Europe is entering a dangerous phase of technological self-deception.
It mistakes scale for sovereignty, infrastructure for intelligence, gigawatts for governance.
And in doing so, it repeats a neurobiological error that the late neuroscientist Henning Scheich warned against for decades: High activity is not high intelligence. Bright signals are not learning. Bigger is not better.
Yet Europe continues to behave like a nervous system in pathological overdrive—more neurons, more firing, more energy consumption—while the true source of cognitive power remains systematically ignored: the architecture, the network, the glial substrate that makes intelligence possible in the first place.
The Fallacy of the Megawatt
Whenever the EU announces a “moonshot,” it tends to mean more concrete:
More fabs, more hyperscale data centers, more centralized digital fortresses.
What the continent celebrates as strategic autonomy looks, under closer inspection, like a metabolic disorder: massive energy demand, brittle centralization, ecological liability.
This is not strategy.
This is hypertrophy.
And it stands in stark contrast to DeepSeek, whose architectural breakthrough demonstrates something the West refused to believe:
You do not win the future by multiplying GPUs—you win it by redesigning the algorithmic and computational substrate.
The uncomfortable truth:
A single architectural leap in Shenzhen can obsolete five years of European industrial subsidies.
Henning Scheich’s Silent Warning
Scheich’s work has never been fashionable—and therefore never been distorted.
His critique of neuro-hype was simple: systems that show excessive activity are often systems that lack competence.

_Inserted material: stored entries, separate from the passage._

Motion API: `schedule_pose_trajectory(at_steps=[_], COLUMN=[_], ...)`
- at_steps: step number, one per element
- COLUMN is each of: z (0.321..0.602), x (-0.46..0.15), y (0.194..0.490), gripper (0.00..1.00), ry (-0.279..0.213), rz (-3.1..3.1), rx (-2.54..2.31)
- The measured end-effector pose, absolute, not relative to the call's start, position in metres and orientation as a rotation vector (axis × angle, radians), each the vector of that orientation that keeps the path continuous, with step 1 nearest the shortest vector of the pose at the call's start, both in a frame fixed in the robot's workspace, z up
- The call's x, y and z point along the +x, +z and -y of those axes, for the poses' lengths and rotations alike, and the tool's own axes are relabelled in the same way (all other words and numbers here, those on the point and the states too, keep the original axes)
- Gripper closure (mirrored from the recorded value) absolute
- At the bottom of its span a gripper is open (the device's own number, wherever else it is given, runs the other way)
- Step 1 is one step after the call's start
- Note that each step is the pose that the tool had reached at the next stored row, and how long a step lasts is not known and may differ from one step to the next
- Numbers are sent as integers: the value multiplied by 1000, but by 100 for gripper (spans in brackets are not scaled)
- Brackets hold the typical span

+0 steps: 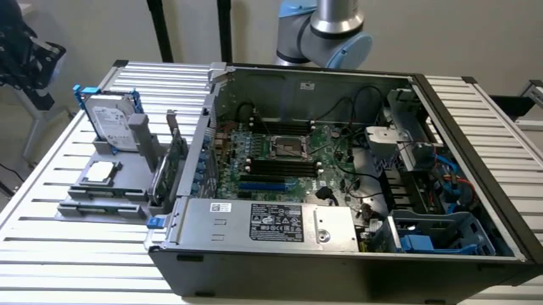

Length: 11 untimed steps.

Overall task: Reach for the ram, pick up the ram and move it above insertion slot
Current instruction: 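Reach for the ram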

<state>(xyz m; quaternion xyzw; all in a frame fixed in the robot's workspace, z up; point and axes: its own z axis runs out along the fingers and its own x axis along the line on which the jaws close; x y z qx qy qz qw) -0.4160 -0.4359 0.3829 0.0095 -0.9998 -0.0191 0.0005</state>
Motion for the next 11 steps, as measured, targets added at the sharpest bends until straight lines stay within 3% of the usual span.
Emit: schedule_pose_trajectory(at_steps=[11], z=[465], x=[-394], y=[381], gripper=[89], ry=[-60], rz=[3140], rx=[30])
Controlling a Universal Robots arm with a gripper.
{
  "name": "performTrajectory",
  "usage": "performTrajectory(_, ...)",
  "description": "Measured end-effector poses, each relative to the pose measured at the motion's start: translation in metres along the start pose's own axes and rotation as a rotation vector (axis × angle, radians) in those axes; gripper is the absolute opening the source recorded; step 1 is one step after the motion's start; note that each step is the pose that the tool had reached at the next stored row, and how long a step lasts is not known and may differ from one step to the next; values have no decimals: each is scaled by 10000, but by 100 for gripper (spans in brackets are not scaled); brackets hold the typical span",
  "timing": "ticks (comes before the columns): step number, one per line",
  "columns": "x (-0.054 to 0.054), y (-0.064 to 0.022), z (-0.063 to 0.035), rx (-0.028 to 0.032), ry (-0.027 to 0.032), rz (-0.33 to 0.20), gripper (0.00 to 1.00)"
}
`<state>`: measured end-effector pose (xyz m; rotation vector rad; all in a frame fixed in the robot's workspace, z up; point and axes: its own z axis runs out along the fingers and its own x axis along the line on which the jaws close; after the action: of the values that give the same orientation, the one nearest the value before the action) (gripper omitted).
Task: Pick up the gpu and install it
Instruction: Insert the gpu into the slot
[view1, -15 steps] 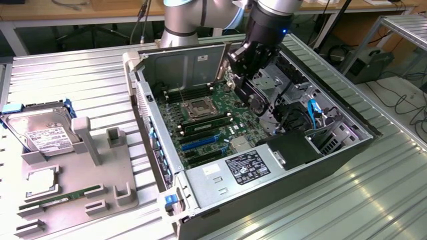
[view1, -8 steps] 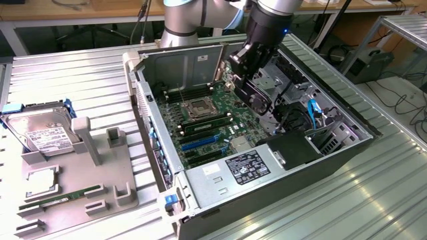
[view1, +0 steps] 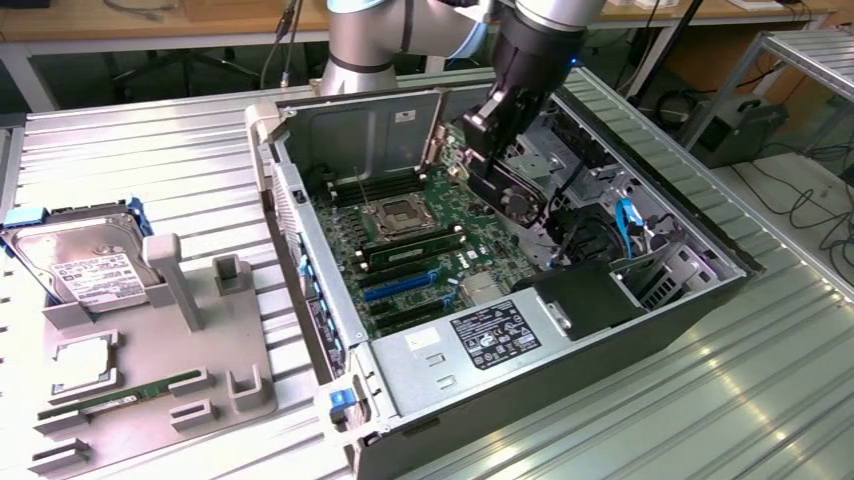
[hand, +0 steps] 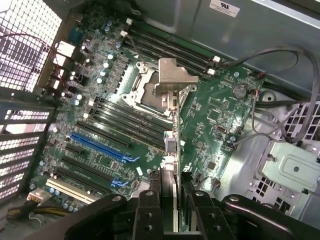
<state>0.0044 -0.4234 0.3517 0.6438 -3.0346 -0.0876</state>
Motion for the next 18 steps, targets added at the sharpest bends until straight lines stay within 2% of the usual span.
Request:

A novice lights up the scanner.
The expert barely flickers.
Scheich’s ideas about glial coordination, metabolic stability and neural efficiency offer a damning mirror to Europe’s digital policy:
Europe keeps adding neurons.
What it needs is Glia.
Glia manage energy flow.
Glia maintain homeostasis.
Glia enable learning by reducing noise, not increasing excitation.
Translated into political economy:
- We need coordination, not concrete.
- Interoperability, not industrial gigantism.
- Edge intelligence, not hyperscale addiction.
- Architectural missions, not megawatt missions.
The very thing Europe excels at—subtle systems design, federated structures, engineering elegance—is precisely what it fails to deploy in its digital policy.
DeepSeek: The Shock Europe Needed
The DeepSeek model represents the antithesis of Western AI:
It is not maximalist, but minimalist.
Not extravagant, but efficient.
Not dependent on a river of compute, but on a new topology of learning.
DeepSeek suggests a future in which:
- Architecture beats abundance
- Efficiency beats force
- Coordination beats centralization
This is a future where Europe could lead—if it stopped trying to out-build the United States and instead out-designed it.
Europe’s Hidden Strength: The Glial Mindset
Europe is not a continent of scale.
It is a continent of systems.
Our cities are networks, not grids.
Our industry thrives in clusters, not monopolies.
Our science excels in interdisciplinarity, not brute-force specialization.
In biological terms, Europe is a glial civilization:
supportive, connective, regulatory, subtle.
What we lack is the political imagination to see these traits not as weaknesses—but as strategic advantages in a world moving from raw compute to intelligent architecture.
SPRIND and a handful of European research missions have begun exploring this frontier:
- Analog computing
- Neuromorphic architectures
- Photonic acceleration
- Edge intelligence
- Open-source substrates
- Sovereign AI ecosystems
These are not footnotes.
They are the foundation of post-GPU sovereignty.
A New Mission: The Efficiency Revolution
Europe does not need another “moonshot.”
It needs what the LinkedIn post rightly calls a silent efficiency revolution.
A mission built not on the aesthetics of scale but on the mathematics of intelligence.
A mission where the goal is not to burn more energy than the United States, but to use a fraction of it to achieve superior outcomes.
A mission in which Europe finally embraces the advantage embedded in its own intellectual DNA:
Strength not through size,
but through structure.
Conclusion: The Next AI Revolution Will Be Glial
Henning Scheich spent a lifetime teaching one essential lesson:
Intelligence is never where the noise is.
It is where the system becomes quiet enough to learn.
DeepSeek embodies that principle.
Europe must rediscover it.
Because the next technological revolution will not be won by the largest model, the biggest data center, or the loudest political announcement.
It will be won by the architecture that thinks like a brain—not like a blast furnace.
And in that race, Europe has every reason to stop imitating—and start leading.